The Mississippi Center for Public Policy (MCPP) is a free-market, conservative think tank located in Jackson, Mississippi. The organization's stated mission is "To advance the constitutional ideals of liberty and justice for all Mississippians by employing an evidenced-based approach to public policy whereby we advocate for and advance real conservative ideas with policy makers, members of the media, business leaders, the academic community, and private citizens."

MCPP generally advocates for lower taxes, fewer government regulations, religious liberty, educational freedom, and free-market healthcare reforms.

In January 2021, Douglas Carswell was appointed as the President & CEO.

Publications 
In 2019, Mississippi Center for Public Policy released their policy guide book, The High Road to Freedom.

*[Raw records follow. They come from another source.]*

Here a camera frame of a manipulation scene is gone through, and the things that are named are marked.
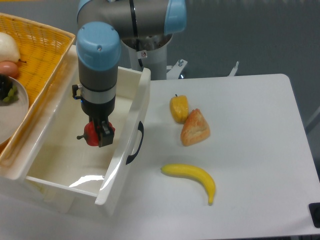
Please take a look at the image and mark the yellow toy banana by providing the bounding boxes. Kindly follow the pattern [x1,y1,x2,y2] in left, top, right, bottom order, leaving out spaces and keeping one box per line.
[161,163,216,206]

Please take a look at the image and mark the toy bread triangle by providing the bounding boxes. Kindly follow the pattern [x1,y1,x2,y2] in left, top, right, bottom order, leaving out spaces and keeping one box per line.
[180,108,211,147]

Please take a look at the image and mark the black corner object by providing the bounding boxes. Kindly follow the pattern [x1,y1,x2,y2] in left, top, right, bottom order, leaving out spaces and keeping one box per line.
[308,202,320,229]

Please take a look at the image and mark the white table bracket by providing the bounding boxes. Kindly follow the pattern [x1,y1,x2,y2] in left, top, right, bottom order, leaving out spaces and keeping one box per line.
[228,61,240,77]

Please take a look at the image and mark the yellow woven basket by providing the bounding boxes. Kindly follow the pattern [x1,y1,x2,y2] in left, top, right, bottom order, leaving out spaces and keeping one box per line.
[0,13,76,167]

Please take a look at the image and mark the white plate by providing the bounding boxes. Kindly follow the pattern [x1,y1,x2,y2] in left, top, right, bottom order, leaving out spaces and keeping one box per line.
[0,77,29,145]

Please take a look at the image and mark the red toy pepper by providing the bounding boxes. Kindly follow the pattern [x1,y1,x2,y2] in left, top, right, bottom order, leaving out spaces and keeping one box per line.
[76,120,115,148]

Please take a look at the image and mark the white drawer cabinet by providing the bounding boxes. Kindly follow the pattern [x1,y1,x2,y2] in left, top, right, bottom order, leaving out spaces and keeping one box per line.
[0,45,79,213]

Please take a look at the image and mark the open white drawer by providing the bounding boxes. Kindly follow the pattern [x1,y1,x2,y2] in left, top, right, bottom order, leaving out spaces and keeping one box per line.
[24,58,152,217]

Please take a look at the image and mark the yellow toy pepper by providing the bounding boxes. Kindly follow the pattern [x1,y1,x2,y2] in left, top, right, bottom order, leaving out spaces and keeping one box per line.
[169,95,189,124]

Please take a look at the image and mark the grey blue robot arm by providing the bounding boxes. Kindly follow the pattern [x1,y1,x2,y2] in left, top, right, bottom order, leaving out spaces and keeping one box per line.
[72,0,187,147]

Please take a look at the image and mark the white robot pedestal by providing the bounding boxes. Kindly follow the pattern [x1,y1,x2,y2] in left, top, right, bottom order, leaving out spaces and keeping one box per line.
[122,34,188,80]

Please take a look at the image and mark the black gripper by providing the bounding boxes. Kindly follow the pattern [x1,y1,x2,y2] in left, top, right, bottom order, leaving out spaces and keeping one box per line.
[80,97,116,148]

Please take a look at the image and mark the black drawer handle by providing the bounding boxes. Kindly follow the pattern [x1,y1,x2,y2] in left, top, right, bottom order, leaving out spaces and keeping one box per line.
[125,121,145,165]

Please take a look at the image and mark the dark toy grapes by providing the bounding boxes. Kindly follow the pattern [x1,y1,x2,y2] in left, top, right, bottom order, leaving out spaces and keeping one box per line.
[0,73,13,101]

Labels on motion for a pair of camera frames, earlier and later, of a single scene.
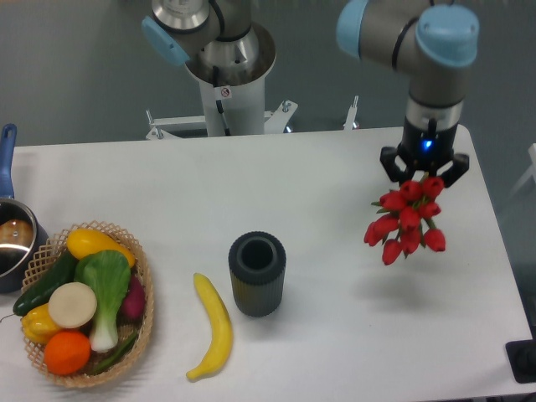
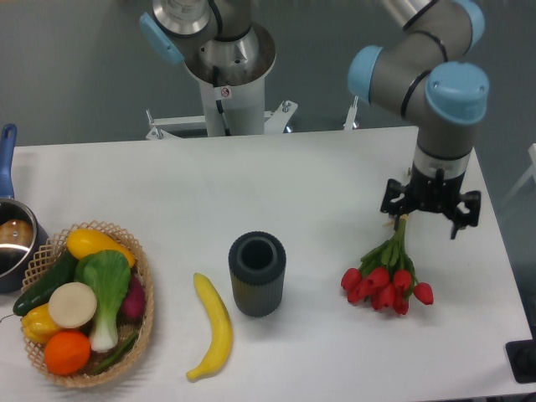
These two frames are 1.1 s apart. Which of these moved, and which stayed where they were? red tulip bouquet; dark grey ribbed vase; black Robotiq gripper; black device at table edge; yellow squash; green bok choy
Moved: red tulip bouquet; black Robotiq gripper
Stayed: black device at table edge; dark grey ribbed vase; yellow squash; green bok choy

This includes more than 100 policy recommendations that MCPP supports among 25 issues, including: Regulations, Law, Local Governance, Economy, Budget, Taxes, Healthcare, and Education.

In the early 2000s, MCPP released Governing By Principle. This includes 10 foundational principles that the organization believes all policy should follow.

Mississippi Justice Institute
The institute has a legal arm called the Mississippi Justice Institute.

In 2018, Aaron Rice became Director of the Mississippi Justice Institute. Rice was named a recipient of the MS Top 50 in 2020. Former Directors include Shad White, who went on to become State Auditor of Mississippi, and D. Michael Hurst Jr., who became United States Attorney for the United States District Court for the Southern District of Mississippi.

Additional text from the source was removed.